> PROVIDED RECORDS:
━━━━━━━━━━━━━━━━━━━━
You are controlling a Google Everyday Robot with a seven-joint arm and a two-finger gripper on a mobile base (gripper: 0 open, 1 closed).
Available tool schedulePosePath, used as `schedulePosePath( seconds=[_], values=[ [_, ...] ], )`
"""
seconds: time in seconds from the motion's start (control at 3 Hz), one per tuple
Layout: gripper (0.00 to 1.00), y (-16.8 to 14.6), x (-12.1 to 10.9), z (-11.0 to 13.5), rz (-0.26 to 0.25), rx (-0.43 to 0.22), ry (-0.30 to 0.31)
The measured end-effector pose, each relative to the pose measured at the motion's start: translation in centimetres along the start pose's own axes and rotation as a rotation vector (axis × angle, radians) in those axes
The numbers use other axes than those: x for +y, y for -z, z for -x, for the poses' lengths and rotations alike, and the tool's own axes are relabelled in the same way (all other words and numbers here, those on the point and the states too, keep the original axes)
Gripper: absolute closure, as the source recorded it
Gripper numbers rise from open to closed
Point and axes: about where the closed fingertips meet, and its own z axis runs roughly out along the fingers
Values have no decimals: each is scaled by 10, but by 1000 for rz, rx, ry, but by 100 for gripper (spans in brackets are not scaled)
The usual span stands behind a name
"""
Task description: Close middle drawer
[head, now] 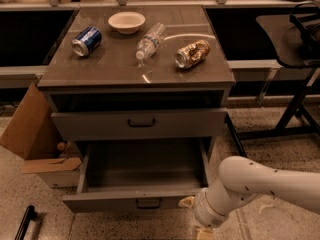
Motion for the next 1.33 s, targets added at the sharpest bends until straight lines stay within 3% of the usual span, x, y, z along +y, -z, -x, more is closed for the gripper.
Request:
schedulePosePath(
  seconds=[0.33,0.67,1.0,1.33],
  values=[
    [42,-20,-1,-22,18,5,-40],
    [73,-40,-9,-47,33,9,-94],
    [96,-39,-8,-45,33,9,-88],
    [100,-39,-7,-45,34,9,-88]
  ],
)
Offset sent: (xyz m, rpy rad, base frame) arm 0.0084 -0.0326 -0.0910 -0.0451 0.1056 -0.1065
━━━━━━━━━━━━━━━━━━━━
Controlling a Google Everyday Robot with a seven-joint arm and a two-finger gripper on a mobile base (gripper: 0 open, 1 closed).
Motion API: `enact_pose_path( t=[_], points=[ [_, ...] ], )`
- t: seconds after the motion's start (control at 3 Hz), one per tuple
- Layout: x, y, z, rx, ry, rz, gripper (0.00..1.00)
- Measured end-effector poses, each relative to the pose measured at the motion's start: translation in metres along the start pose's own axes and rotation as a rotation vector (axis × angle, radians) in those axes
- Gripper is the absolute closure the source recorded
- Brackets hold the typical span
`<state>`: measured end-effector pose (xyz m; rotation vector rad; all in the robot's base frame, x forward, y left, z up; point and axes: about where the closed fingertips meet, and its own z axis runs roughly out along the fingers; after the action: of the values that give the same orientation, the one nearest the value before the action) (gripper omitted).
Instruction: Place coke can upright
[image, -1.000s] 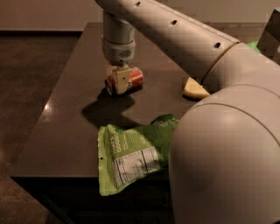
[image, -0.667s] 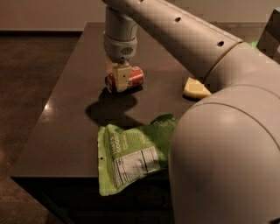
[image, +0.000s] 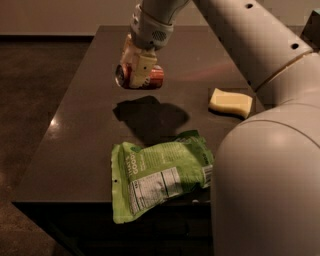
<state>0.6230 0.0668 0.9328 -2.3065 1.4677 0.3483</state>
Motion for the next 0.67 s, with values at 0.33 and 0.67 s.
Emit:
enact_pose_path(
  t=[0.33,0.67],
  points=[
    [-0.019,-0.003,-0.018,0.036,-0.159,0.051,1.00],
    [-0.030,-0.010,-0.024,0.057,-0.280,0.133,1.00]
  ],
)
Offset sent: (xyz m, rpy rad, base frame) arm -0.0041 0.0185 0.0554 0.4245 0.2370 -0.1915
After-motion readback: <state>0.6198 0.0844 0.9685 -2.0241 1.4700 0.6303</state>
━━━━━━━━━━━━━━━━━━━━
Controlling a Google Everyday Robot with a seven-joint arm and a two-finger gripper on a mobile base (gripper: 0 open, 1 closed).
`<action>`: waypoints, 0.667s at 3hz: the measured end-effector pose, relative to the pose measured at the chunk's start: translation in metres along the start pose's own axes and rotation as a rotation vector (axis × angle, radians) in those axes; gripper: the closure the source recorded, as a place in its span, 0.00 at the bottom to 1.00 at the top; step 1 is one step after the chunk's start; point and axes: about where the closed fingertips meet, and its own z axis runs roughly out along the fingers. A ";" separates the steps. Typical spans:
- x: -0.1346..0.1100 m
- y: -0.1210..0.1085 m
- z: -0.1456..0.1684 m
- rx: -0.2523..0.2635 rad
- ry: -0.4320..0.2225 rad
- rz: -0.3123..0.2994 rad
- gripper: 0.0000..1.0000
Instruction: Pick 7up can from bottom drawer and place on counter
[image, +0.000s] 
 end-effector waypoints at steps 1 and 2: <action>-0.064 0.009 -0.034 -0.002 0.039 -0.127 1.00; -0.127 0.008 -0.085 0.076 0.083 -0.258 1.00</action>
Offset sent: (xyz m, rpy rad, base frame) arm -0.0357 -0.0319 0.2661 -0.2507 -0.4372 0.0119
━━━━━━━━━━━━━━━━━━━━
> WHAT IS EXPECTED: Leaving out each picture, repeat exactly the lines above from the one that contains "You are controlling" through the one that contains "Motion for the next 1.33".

> FINISHED EXERCISE:
You are controlling a Google Everyday Robot with a seven-joint arm and a two-finger gripper on a mobile base (gripper: 0 open, 1 closed).
Available tool schedulePosePath, used as `schedulePosePath( seconds=[_], values=[ [_, ...] ], )`
"""
seconds: time in seconds from the motion's start (control at 3 Hz), one per tuple
Layout: gripper (0.00 to 1.00), y (-16.8 to 14.6), x (-12.1 to 10.9), z (-11.0 to 13.5), rz (-0.26 to 0.25), rx (-0.43 to 0.22), ry (-0.30 to 0.31)
The measured end-effector pose, each relative to the pose measured at the motion's start: translation in centimetres along the start pose's own axes and rotation as a rotation vector (axis × angle, radians) in those axes
The numbers use other axes than those: x for +y, y for -z, z for -x, for the poses' lengths and rotations alike, and the tool's own axes are relabelled in the same way (all other words and numbers here, those on the point and the states too, keep the original axes)
Gripper: absolute closure, as the source recorded it
Gripper numbers rise from open to closed
Point and axes: about where the closed fingertips meet, and its own z axis runs roughly out along the fingers
Values have no decimals: each is scaled by 10, but by 1000 for rz, rx, ry, but by 100 for gripper (spans in brackets are not scaled)
The usual span stands behind a name
"""
Task description: Close middle drawer
[head, now] 
Motion for the next 1.33 s, targets added at the sharpest bends until straight lines stay within 3% of the usual span, x, y, z along +y, -z, -x, more is closed for the gripper.

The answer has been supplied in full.